From the line containing "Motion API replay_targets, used" down to the line containing "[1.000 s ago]", copy out the entries below exactly, both lines included, and nothing else; pictures do not belong in the copy.

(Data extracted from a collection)
○ ○ ○ ○ ○ ○ ○
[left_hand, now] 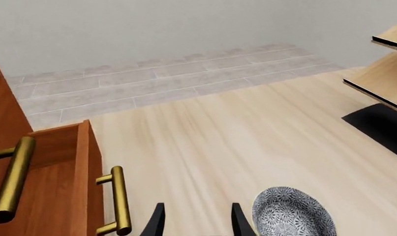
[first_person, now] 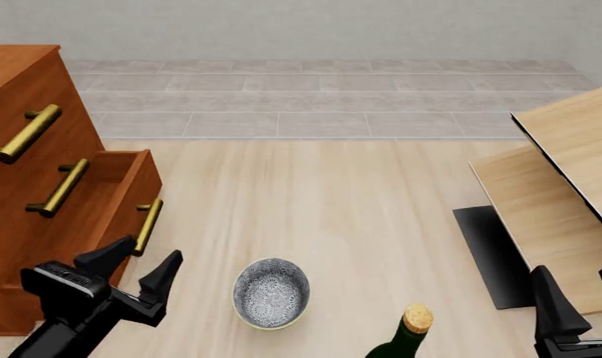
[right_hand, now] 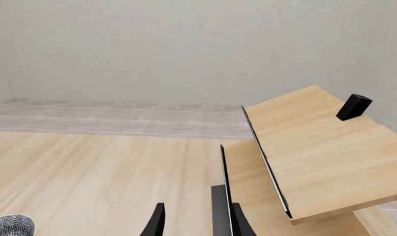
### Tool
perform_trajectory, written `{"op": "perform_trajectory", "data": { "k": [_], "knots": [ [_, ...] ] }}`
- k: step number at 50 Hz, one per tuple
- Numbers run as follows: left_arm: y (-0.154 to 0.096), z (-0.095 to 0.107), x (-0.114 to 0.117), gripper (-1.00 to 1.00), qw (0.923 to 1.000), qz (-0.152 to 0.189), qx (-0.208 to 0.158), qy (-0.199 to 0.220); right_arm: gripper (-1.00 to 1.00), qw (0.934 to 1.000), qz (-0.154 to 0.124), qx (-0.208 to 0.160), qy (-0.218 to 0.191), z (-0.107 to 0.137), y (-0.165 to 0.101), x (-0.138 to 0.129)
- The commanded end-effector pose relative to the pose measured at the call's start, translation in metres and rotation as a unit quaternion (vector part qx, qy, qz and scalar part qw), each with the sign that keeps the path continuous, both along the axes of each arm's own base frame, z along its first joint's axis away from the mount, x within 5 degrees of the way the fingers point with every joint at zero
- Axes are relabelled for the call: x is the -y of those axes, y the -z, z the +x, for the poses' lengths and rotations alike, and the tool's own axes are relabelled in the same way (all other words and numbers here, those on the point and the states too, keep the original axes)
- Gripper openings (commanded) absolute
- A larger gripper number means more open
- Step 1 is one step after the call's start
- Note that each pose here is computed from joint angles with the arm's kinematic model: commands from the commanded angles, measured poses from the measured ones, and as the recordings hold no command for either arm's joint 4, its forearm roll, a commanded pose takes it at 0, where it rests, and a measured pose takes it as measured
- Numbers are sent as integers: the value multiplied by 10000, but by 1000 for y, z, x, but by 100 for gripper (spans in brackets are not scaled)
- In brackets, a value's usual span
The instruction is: Close the bottom drawer of the cabinet.
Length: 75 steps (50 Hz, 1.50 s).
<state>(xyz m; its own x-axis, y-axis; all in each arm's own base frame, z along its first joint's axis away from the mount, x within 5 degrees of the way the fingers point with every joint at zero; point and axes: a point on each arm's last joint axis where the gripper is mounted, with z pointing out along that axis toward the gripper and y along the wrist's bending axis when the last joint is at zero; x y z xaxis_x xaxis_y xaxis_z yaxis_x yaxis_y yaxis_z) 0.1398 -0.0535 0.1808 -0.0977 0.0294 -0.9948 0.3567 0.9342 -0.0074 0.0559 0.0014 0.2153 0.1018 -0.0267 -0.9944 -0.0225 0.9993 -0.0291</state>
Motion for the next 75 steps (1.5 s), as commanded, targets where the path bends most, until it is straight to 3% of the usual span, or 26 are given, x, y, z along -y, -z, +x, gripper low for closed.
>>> {"op": "perform_trajectory", "data": {
  "k": [1, 19, 47, 57, 75],
  "knots": [
    [28, 13, 16, 100, 9992, 39, -236, 309, 100, 10000, -17, 0, -16, 0, 0, 0],
    [42, 19, 9, 100, 9976, 44, -689, 7, 100, 10000, -36, 6, -19, 0, 0, 0],
    [64, 51, 4, 100, 9914, -161, -1215, -467, 100, 10000, -58, 17, -23, 0, 0, 0],
    [81, 69, -3, 100, 9874, 48, -1414, -714, 100, 10000, -63, 18, -21, 0, -1, 0],
    [97, 84, -20, 100, 9815, 293, -1539, -1099, 100, 10000, -78, 26, -22, 0, 0, 0]
  ]
}}
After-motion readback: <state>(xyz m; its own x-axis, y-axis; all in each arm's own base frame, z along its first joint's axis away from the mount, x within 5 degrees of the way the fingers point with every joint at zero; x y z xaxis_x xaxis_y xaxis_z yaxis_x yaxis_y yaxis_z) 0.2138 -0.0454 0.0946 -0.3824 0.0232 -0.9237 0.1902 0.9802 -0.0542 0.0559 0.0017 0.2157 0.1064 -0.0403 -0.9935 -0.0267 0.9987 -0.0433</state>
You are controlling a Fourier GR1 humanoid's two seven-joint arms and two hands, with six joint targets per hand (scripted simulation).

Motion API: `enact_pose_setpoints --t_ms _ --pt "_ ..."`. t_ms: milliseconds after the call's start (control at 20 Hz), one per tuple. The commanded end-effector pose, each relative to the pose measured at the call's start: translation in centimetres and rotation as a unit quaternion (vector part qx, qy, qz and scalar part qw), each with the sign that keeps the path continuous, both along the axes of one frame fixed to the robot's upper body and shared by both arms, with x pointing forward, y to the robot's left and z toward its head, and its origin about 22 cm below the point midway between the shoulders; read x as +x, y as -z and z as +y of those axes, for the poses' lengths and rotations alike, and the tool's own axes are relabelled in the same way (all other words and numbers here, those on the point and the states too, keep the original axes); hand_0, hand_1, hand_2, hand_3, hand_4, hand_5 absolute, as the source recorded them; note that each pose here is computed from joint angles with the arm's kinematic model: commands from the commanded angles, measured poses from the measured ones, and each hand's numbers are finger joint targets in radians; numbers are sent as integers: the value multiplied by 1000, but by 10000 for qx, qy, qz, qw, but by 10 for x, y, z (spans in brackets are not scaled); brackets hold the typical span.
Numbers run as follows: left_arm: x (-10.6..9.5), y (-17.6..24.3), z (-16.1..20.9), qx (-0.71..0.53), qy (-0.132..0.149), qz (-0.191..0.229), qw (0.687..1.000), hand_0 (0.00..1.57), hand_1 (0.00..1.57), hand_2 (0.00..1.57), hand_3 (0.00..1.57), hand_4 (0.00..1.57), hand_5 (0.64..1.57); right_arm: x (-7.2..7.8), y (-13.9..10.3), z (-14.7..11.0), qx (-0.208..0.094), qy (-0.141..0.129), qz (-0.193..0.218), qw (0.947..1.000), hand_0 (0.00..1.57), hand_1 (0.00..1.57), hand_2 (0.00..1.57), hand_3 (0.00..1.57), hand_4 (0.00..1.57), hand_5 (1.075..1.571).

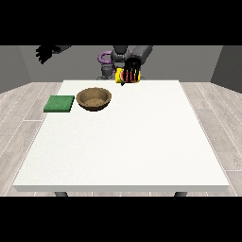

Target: Pick the cup and pour the ball into the bowl, then pick the bowl and place it on the pad

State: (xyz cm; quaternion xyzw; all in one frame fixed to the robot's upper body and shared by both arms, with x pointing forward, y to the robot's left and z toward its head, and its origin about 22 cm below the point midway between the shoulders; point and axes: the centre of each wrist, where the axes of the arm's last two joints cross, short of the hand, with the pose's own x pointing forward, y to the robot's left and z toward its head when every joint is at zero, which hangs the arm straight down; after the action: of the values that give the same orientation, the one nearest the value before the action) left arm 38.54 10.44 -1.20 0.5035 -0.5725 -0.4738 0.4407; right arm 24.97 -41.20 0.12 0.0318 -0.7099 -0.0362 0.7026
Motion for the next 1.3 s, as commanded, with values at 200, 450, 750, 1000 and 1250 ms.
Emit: enact_pose_setpoints --t_ms 200,450,750,1000,1250 --pt "-24 2 -44 1204 -203 -133 9924 587 587 1571 1197 817 1571 14 -1 1 71 -268 -32 9996 0 0 0 0 663 1561" --pt "-32 -34 -81 1912 259 -19 9812 0 0 1051 1375 745 1569 23 11 11 189 -320 -84 9993 0 0 0 0 667 1560" --pt "-39 -51 -87 1653 600 -20 9844 0 0 1178 1473 913 1571 17 -4 -16 -82 46 58 9999 0 0 0 0 694 1563" --pt "-26 -59 -47 -60 350 -188 9992 0 0 1571 1194 1140 1557 21 -17 -27 -15 211 -85 9997 0 0 0 0 714 1565" --pt "-36 -67 -31 -2631 322 -524 9628 1101 1101 1300 994 1271 1570 22 -2 -10 248 401 -81 9989 0 0 0 0 716 1570"
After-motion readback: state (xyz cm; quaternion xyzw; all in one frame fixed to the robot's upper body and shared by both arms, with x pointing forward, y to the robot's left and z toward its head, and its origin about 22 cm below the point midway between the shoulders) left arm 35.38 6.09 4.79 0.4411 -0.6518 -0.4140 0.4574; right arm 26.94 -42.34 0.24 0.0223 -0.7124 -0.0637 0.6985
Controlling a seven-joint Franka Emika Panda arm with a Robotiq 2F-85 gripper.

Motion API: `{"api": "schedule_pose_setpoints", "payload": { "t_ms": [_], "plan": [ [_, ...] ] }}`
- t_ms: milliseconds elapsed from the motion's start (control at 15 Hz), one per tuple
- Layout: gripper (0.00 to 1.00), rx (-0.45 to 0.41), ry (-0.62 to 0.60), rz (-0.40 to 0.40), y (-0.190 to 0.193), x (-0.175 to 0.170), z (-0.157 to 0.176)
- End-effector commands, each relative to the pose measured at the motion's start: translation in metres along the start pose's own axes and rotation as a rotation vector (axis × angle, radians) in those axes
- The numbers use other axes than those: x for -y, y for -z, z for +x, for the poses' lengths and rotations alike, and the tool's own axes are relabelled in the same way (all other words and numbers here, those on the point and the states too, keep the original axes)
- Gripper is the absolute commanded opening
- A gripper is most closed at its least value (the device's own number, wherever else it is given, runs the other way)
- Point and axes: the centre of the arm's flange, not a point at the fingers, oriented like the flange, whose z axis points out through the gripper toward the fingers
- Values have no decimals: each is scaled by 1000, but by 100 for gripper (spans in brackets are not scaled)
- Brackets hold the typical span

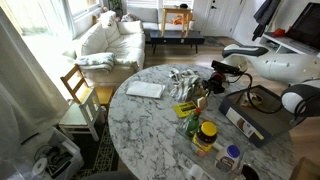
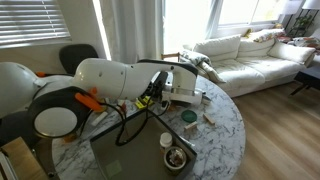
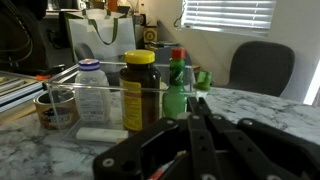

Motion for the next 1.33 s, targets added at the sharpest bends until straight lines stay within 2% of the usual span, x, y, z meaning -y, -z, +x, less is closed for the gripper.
{"api": "schedule_pose_setpoints", "payload": {
  "t_ms": [0, 67, 133, 467, 800, 1267],
  "plan": [
    [0, -34, -19, -60, 31, 19, 18],
    [0, -51, -15, -62, 32, 20, 18],
    [1, -23, -4, -21, 1, -2, 8],
    [0, -45, 3, -29, 2, 1, 7],
    [0, -1, -6, -54, 14, 5, 30],
    [0, -27, -44, -73, 20, 6, 46]
  ]
}}
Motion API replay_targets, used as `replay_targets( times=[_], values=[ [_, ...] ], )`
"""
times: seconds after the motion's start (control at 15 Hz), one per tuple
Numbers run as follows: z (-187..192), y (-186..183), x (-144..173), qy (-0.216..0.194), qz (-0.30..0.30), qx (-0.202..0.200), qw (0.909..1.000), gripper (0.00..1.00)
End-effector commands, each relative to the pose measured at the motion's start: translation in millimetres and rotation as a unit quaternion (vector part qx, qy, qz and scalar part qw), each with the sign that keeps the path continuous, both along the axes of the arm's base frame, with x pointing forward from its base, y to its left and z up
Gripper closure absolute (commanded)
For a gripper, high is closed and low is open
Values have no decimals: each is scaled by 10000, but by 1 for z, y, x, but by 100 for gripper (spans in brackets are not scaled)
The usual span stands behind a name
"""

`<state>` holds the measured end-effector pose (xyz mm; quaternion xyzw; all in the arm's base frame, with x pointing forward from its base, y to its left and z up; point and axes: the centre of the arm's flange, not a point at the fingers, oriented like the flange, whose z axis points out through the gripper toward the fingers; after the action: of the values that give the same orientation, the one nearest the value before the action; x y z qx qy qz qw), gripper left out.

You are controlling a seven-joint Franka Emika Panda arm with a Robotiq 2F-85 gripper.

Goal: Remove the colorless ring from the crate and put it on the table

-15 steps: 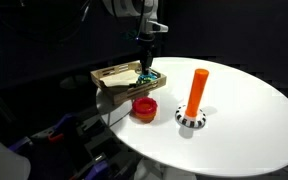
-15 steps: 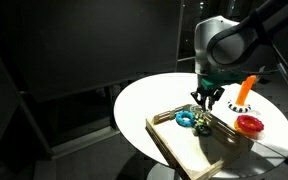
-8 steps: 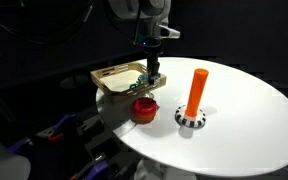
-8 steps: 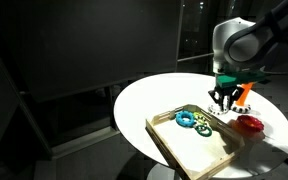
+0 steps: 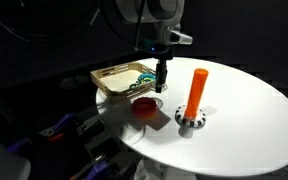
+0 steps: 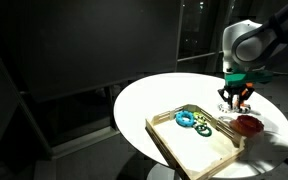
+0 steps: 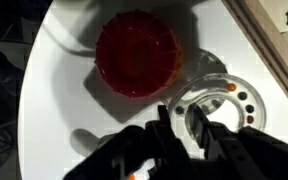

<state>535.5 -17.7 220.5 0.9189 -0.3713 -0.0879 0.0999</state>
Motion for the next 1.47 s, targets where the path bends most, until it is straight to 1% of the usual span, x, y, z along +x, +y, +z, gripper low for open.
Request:
replay_targets(
  times=[0.0, 0.27, 0.67, 1.27, 1.4],
  values=[
    [-4, -12, -1, -106, -174, -167, 9997, 91],
    [-17, -15, 3, -234, -181, -209, 9993, 92],
    [-36, -11, 6, -427, -119, -137, 9989, 92],
    [-43, -3, 5, -374, -15, -114, 9992, 90],
    [-43, -1, 5, -346, 4, -101, 9994, 46]
  ],
)
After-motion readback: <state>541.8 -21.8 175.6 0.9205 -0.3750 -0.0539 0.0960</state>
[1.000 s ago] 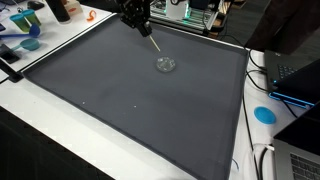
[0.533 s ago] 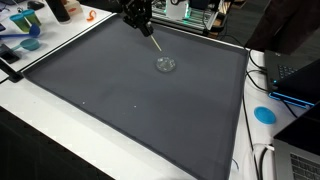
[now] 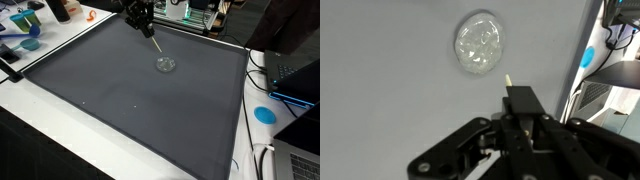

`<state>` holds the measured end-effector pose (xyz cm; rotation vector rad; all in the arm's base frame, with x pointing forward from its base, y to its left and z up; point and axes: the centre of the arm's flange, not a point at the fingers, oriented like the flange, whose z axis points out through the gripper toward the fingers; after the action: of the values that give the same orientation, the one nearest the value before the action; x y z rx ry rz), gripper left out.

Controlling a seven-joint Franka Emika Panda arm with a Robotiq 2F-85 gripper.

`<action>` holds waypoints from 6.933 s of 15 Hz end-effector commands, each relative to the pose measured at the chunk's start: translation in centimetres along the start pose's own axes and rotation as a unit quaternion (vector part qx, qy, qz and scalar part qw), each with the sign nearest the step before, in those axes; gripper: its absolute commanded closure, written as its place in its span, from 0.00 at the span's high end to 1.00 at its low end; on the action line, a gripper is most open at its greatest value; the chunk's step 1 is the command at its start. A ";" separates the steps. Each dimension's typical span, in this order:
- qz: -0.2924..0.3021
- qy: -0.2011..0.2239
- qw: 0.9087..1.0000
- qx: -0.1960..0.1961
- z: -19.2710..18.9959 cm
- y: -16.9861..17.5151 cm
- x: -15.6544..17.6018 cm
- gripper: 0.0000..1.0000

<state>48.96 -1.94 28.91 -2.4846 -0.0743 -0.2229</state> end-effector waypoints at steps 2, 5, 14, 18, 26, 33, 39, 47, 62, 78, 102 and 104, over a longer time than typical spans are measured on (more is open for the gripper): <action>-0.005 0.019 1.000 -0.013 0.0 -0.8 -1.9 0.03; -0.007 0.022 1.000 -0.020 0.0 -1.2 -2.3 0.03; -0.016 0.025 0.999 -0.045 0.0 -3.2 -2.3 0.03; -0.015 0.019 0.997 -0.069 0.2 -4.7 -2.1 0.03; -0.010 -0.028 0.988 -0.153 1.2 -9.4 -0.6 0.03; -0.016 -0.062 0.964 -0.258 1.8 -15.0 1.3 0.03; -0.010 -0.085 0.950 -0.301 1.4 -19.0 2.5 0.03; -0.013 -0.091 0.941 -0.327 0.5 -23.6 3.4 0.03; -0.024 -0.087 0.942 -0.322 0.1 -24.7 3.8 0.13; -0.010 -0.103 0.934 -0.343 8.5 -15.9 5.7 0.03; -0.001 -0.144 0.944 -0.295 12.0 -12.5 4.7 0.03; 0.001 -0.147 0.944 -0.296 12.4 -12.1 4.7 0.03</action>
<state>53.95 15.67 28.27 -3.1156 -0.1387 0.1527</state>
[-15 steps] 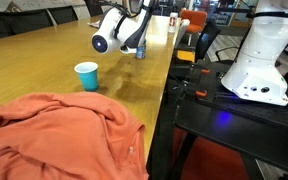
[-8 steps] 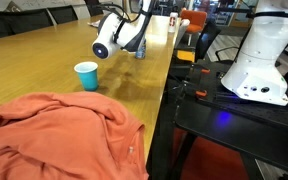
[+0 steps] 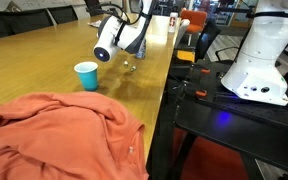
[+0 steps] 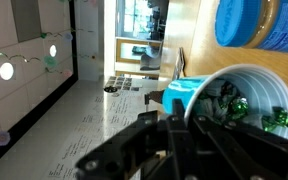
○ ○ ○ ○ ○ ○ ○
_RESPONSE AREA_
Motion API replay_targets, used as `replay_targets( times=[_], values=[ [_, ...] ], )`
"""
times: seconds after the motion's start (control at 15 Hz), one per tuple
Numbers run as follows: z (-187..192), y (-186..183), x (-144..173), qy (-0.216..0.194), qz (-0.30..0.30), qx (-0.202..0.200), qw (0.909..1.000), gripper (0.00..1.00)
End-effector commands, each relative to the pose measured at the motion's start: translation in millimetres and rotation as a unit quaternion (vector part qx, qy, qz and scalar part qw), each with the sign that keeps the path continuous, both along the axes of the arm's base frame, with x pointing forward from its base, y to its left and z up
Gripper closure absolute (commanded)
For a gripper, high is closed and low is open
Values have no decimals: each is scaled by 10000, but by 1 for z, y, x, but by 100 for gripper (spans in brackets are not scaled)
The usual span stands behind a name
"""

`<state>` holds the measured end-effector pose (xyz mm; quaternion xyzw; all in the arm's base frame, with x pointing forward from its base, y to its left and z up; point and axes: the centre of the arm's flange, not a point at the fingers, oriented like the flange, whose z axis points out through the gripper toward the fingers; after the action: of the values that give the same orientation, the one nearest the value before the action; x y z qx qy qz qw), gripper left out.

You are controlling a seven-joint Franka Emika Panda arm with a Robotiq 2F-85 gripper.

Goal: Remove the colorless ring from the crate and put it on the table

-15 steps: 
-15 steps: 
-8 steps: 
-8 steps: 
+0 steps: 
+0 steps: 
+0 steps: 

<state>535.5 -17.7 220.5 0.9189 -0.3713 -0.0879 0.0999</state>
Motion for the next 1.47 s, targets where the path bends most, until it is straight to 1% of the usual span, x, y, z along +x, +y, +z, gripper low for open.
Request:
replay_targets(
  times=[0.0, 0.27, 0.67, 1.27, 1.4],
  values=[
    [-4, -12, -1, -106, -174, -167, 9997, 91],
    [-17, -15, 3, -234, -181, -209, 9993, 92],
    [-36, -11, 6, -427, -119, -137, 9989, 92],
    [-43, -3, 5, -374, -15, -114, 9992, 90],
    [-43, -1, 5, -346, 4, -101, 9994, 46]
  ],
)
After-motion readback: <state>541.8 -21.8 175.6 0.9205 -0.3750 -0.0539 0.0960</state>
[1.000 s ago] 

This exercise has now been fully answered.